The eighth edition has been somewhat controversial: the prize, which is organized by the Writers Union, is awarded by a jury of 61 people who have to choose from 187 books. The “long” list of 20 titles was strongly criticized as eight of the top 10 books were the works of Presidents or Vice Presidents of the regional unions of the Writers’ Union!
Measures have been taken to ensure transparency of the selection such as requiring signatures on the ballots. It should be noted that for the first time seven novels created on the net were part of the competition and this is just the beginning …
The five books chosen should cool down the controversy because the authors are all popular writers (although three of them are President and Vice President of a regional union !).
Zhang Wei‘s book (“The Highlands”) is a monster of 4.5 million characters; it took twenty years to write and it was published volume per volume.
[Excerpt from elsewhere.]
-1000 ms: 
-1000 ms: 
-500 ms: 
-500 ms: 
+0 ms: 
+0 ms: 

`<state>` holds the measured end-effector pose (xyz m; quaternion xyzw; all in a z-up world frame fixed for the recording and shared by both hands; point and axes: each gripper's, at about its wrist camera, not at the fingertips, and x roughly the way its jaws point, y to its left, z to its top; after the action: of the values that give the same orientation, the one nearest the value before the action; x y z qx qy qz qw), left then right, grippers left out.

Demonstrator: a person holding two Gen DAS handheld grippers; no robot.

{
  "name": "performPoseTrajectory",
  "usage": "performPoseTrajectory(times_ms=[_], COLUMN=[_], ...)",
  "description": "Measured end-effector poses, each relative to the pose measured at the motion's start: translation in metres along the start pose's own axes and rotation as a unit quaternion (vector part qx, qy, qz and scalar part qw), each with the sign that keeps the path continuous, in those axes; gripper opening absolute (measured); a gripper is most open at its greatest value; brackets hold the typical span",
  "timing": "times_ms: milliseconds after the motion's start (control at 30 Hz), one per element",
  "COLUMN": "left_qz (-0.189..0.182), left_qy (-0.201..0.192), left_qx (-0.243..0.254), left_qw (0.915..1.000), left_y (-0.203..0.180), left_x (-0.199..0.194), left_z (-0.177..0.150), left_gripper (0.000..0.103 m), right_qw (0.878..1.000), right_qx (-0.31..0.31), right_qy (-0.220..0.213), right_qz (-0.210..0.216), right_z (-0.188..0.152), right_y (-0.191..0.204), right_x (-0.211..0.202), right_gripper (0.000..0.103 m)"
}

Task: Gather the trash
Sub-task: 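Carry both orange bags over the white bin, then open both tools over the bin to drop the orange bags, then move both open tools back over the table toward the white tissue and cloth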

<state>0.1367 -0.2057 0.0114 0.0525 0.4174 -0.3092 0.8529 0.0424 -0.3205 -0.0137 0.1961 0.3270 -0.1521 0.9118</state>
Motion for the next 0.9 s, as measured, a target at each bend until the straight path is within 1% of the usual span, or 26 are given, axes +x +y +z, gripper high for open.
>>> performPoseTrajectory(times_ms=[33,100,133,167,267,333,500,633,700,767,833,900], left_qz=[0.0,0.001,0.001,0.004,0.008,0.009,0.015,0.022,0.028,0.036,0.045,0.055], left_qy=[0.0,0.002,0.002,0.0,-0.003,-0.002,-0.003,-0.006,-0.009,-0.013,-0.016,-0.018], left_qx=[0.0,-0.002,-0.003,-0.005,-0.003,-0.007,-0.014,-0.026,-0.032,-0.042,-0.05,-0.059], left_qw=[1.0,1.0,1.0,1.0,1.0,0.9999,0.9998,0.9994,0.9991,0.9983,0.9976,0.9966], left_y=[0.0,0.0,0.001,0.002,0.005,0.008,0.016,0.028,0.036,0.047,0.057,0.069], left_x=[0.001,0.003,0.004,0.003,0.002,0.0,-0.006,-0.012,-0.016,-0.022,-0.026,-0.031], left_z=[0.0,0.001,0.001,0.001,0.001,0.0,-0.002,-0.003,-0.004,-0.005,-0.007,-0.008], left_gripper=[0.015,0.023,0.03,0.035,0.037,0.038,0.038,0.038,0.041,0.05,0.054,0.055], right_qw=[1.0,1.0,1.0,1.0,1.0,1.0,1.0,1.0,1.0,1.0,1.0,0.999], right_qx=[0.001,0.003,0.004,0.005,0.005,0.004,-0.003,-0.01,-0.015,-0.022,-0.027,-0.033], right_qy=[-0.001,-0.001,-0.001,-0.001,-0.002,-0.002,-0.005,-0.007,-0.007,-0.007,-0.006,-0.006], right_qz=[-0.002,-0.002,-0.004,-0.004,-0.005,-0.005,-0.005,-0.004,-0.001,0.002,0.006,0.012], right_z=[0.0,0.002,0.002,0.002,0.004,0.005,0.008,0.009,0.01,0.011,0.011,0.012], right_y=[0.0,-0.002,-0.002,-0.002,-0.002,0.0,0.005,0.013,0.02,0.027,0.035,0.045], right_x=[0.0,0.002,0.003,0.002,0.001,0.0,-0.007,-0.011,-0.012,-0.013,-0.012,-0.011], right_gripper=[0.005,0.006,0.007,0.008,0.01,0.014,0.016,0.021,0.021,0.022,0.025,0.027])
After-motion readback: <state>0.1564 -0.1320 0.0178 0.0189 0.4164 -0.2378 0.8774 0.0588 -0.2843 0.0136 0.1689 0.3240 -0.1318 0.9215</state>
He is a writer from Shandong, who lives in Jilin. Born in 1956, he is not well known abroad, although two of his novels have been published in the United States (“The Old Boat” translated by Howard Goldblatt in 2008 and “The Fable of September”, translated in 2007 by Terence Russell and Shawn Xian Ye).
In France, was published by Bleu de Chine a collection of short stories: “Partance” (translated by Chantal Chen-Andro). We are looking forward for the release by Le Seuil of the translation of “The Old Boat,” a great novel by a writer considered as major in China.
“Skywalker”by Liu Xinglong is a novel about a school in a mountain area and its assistant teachers. Four novels and short stories have been translated and published by Françoise Naour in Bleu de Chine (“China peasants” 1998 – “The goddess of modernity,” 1999 – “Winter Tea for Beijing,” 2004 – ” The Gate “, 2006) as well ELE (Panda) has published in 1994 a collection of short stories” Teachers in the mountain. “
We will only mention two other winners, two great books: “Frogs” by Mo Yan, and “The Blind” by Bi Feiyu (also known as “Massage”), just published by Philippe Picquier which I am reading with great pleasure.
As for Liu Zhenyun, who was already presented, he is the last winner for “A sentence is worth a thousand words,” a book about the isolation of individuals, the difficulties of communicating. The absence of religion is for the author the basic cause.
Liu Zhenyun was fortunate to have as a translator, Sebastian Veg, a PHD in modern literature, professor in Hong Kong. Two books were published by Bleu de Chine, “The Mandarins” in 2004 and a collection of two short stories “Garlic skins and chicken feathers.”
Once again we can see that we are blessed by our publishers with the number of releases, far more numerous than in the Anglophone world.